For people in the real estate market for a house in Healdsburg it's just one more thing to take into consideration, as Plass indicated; for people who already have a house, or who purchased it with the understanding of the city's partial responsibility for the lateral - or who because of the 1984 ordinance installed the curbside clean-out at an expense of at least $500 and possibly more - it's quite another.
The obvious solution might be to revise the amendment to allow those who currently have a clean-out to be immune from the requirement to pay for the lateral from property line to the main, given the ordinance as written in 1984.

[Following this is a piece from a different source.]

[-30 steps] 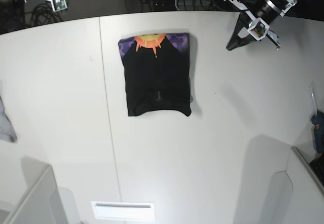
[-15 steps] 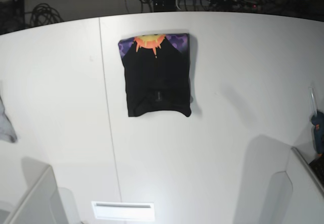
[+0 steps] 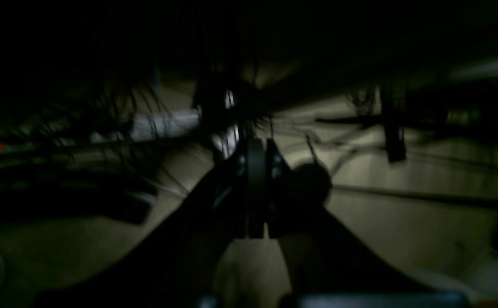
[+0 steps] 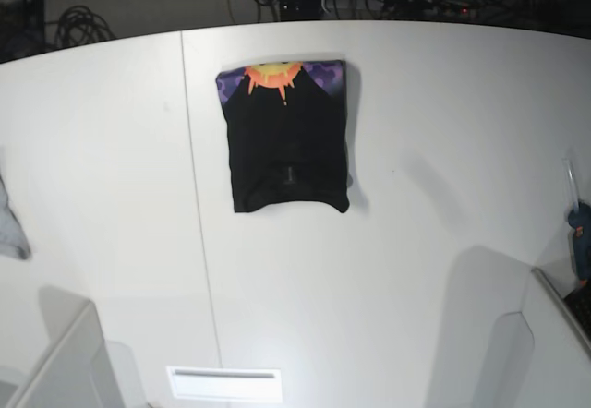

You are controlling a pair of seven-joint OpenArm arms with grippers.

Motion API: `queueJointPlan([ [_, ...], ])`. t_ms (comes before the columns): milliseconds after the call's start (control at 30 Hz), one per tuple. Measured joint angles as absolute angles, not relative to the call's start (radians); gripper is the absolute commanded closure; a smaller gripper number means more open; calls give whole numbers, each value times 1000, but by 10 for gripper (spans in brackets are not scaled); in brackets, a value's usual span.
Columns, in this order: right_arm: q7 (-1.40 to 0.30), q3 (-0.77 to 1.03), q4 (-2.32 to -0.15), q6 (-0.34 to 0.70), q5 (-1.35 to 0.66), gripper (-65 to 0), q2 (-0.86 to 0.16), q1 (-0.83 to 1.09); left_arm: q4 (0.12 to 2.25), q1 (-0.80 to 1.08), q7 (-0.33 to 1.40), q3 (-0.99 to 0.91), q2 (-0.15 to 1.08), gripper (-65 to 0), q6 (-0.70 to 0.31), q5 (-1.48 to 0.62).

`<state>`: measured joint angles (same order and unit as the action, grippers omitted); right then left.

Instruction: Fold the T-shirt properly

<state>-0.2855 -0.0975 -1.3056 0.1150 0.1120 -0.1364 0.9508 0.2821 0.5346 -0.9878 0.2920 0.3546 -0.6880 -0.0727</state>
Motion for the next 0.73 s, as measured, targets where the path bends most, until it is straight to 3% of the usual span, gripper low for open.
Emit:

While Kirn and others in Public Works say one of the problems is "accounting" - going through city records to verify who has and who does not have a lateral - Plass suggests, ""Let's put the burden back on the property owner…. [One] could go down to Community Services where they would have files of all your permits."
Speaking figuratively, Plass goes on. "We discover a lateral problem, and it's past that cleanout. I go to the city and say, 'I was part of the process where if I put that in you'd take care of the lateral. And here's my permit, and it's signed off.' So in other words, put the burden back on the public."
Given the number of questions raised, Councilman Plass is very likely to ask that the measure be removed from the Consent Calendar, where public comment is not allowed, and be reopened for discussion.
"This is a significant enough issue for me, and what I feel are my constituents, that I wasn't willing to support the ordinance," he said. "I think we need to have another discussion."
Director Kirn said carefully, "There's always room for differences of opinion on how to solve a problem."
This week's City Council meeting is not on its usual day, Monday, but has been moved to Tuesday because of Presidents' Day. The public session begins at 6 p.m. at City Hall.